Data provided Block Start

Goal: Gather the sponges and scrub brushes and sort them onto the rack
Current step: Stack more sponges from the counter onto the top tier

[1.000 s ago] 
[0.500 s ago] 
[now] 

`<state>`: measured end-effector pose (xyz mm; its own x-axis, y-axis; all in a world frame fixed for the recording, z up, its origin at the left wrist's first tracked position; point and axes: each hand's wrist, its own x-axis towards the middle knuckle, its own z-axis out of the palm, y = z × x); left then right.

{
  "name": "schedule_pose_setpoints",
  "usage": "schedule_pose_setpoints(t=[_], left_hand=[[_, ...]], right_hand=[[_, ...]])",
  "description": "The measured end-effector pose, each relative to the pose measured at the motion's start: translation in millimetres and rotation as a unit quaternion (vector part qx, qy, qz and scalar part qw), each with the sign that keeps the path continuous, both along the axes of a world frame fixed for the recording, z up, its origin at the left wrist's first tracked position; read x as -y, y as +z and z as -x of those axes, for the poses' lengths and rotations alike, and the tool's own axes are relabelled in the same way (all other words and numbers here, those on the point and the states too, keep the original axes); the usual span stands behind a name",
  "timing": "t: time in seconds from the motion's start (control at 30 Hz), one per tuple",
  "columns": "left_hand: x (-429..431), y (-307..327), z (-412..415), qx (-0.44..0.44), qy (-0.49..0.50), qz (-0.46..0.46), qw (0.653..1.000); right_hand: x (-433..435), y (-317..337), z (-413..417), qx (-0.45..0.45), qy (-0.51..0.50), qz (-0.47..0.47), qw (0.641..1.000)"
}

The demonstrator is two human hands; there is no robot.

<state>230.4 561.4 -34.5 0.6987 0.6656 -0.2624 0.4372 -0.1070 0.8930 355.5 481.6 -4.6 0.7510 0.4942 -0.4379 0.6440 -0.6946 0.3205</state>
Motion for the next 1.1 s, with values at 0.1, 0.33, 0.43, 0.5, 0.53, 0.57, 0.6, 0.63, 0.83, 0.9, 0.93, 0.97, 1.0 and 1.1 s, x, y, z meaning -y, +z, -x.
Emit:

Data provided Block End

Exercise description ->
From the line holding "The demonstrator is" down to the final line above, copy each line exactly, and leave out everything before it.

Task answer ->
The demonstrator is two human hands; there is no robot.

<state>230.4 561.4 -34.5 0.6987 0.6656 -0.2624 0.4372 -0.1070 0.8930 355.5 481.6 -4.6 0.7510 0.4942 -0.4379 0.6440 -0.6946 0.3205</state>
Motion for the next 1.1 s, with values at 0.1, 0.33, 0.43, 0.5, 0.53, 0.57, 0.6, 0.63, 0.83, 0.9, 0.93, 0.97, 1.0 and 1.1 s, x, y, z meaning -y, +z, -x.
Emit:

Besides this answer, the exercise requires nothing else.